Task item: Restate word for word every line from the top of the data below down through the line that holds "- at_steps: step".
[[ Provided material, beginning ]]
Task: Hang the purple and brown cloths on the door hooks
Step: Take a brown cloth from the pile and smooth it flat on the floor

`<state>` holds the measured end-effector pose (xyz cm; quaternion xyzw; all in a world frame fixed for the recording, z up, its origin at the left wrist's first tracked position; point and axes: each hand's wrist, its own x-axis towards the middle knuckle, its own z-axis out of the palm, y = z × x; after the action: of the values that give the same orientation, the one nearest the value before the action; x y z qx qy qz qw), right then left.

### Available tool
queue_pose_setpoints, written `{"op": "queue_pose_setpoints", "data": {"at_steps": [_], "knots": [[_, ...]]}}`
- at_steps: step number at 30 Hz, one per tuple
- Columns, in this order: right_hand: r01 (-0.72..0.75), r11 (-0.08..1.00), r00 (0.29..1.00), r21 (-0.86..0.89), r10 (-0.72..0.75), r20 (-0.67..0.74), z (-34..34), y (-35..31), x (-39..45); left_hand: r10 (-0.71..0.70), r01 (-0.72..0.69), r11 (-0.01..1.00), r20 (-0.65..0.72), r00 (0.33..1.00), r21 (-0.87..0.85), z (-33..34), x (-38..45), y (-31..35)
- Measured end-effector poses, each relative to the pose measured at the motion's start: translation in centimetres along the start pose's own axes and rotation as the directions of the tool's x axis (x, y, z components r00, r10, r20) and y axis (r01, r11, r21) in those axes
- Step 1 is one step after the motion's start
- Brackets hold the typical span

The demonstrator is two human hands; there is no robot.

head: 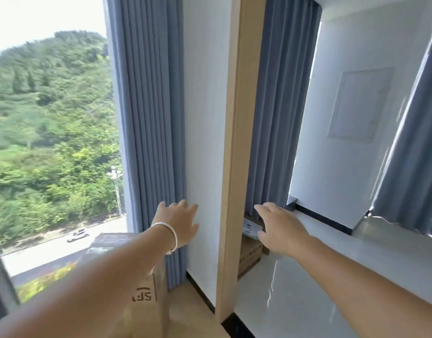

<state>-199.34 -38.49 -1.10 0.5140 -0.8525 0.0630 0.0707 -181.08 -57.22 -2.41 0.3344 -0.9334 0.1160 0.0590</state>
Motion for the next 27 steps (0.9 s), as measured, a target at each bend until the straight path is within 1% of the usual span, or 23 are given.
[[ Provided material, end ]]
Output for this exercise:
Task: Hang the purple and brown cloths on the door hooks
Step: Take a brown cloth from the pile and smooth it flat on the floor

`<state>` holds the measured end-effector pose (xyz cm; quaternion xyzw; all in a world frame fixed for the recording, z up, its origin at the left wrist's first tracked position; point and axes: each hand's wrist, its own x-axis towards the middle knuckle, its own z-axis out of the palm, y = z × x; after the action: of the values that give the same orientation, the one nearest the value before the action; x y z qx qy qz qw), right then left.

### Available tool
queue_pose_setpoints, written `{"op": "queue_pose_setpoints", "data": {"at_steps": [_], "knots": [[_, ...]]}}`
- at_steps: step number at 30 Hz, one per tuple

No more work is needed on this answer.